Ondanks het positief advies van de Raad voor Cultuur (RvC) heeft de Minister van Onderwijs, Cultuur en Wetenschap de aanvraag om de Bentheimer waterput uit 1575 aan te wijzen als beschermd rijksmonument afgewezen. Er moet vanuit worden gegaan dat de eerder voor de Tijdelijke beleidsregel aanwijzing beschermde monumenten 2006 geformuleerde beoordelingscriteria, ook bij in dit geval toepasselijke Tijdelijke beleidsregel aanwijzing beschermde monumenten 2007 nog van toepassing zijn. Dit betekent dat een monument van vóór 1940 alleen als beschermd monument kan worden aangewezen, indien sprake is van een topmonument.

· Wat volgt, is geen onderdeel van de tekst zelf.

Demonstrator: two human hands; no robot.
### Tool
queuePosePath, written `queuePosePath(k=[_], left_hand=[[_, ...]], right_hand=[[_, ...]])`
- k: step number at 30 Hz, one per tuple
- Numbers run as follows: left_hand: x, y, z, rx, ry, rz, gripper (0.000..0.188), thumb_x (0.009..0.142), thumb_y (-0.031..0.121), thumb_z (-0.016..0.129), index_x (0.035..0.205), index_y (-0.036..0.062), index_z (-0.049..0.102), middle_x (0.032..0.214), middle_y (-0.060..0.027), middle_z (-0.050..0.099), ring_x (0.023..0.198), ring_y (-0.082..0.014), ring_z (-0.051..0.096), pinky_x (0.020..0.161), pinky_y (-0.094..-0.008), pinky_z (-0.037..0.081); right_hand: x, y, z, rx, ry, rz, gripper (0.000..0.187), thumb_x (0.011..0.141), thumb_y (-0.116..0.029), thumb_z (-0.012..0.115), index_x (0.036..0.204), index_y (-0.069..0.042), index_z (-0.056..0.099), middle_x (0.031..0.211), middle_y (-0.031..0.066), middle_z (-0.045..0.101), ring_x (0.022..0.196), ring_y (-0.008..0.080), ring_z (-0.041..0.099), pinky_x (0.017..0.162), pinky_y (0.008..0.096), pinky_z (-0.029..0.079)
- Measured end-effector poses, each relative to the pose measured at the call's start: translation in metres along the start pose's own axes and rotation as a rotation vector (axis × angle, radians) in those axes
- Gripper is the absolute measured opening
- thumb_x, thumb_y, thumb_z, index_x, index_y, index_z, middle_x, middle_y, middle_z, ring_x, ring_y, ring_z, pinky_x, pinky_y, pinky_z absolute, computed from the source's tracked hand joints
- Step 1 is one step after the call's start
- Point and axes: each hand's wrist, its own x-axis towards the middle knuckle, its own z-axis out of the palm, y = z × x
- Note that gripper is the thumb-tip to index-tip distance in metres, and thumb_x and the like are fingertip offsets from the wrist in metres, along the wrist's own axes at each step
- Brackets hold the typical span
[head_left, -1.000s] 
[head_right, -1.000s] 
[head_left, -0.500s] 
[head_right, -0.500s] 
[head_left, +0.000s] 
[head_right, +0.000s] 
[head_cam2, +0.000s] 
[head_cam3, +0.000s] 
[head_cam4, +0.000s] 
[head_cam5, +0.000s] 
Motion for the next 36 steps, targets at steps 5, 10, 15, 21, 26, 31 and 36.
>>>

Uit de toelichting bij de eerdere Tijdelijke Beleidsregel 2006 blijkt dat een monument vanwege zijn schoonheid, betekenis voor de wetenschap of cultuurhistorische waarde kan worden aangewezen als topmonument. Bovendien moet het monument een onmisbare ijkwaarde hebben ten opzichte van het overige bouwbestand.
Deze criteria zijn niet nadrukkelijk meegenomen in het door RvC gegeven advies. Nu er reeds Bentheimer waterputten worden beschermd, is volgens de Minister geen sprake van een onmisbare ijkwaarde ten opzichte van het overige bouwbestand. De Afdeling oordeelt dan ook dat de Minister op goede gronden het verzoek om aanwijzing als rijksmonument heeft afgewezen. Het ingestelde hoger beroep wordt ongegrond verklaard.
Buiten de context van deze uitspraak kan worden vastgesteld dat de Tijdelijke Beleidsregel 2007 al weer is opgevolgd door nieuw vastgestelde Tijdelijke Beleidsregels. De bestendige lijn is dat monumenten van voor 1940 alleen nog kunnen worden aangewezen als sprake is van een bedreigd topmonument.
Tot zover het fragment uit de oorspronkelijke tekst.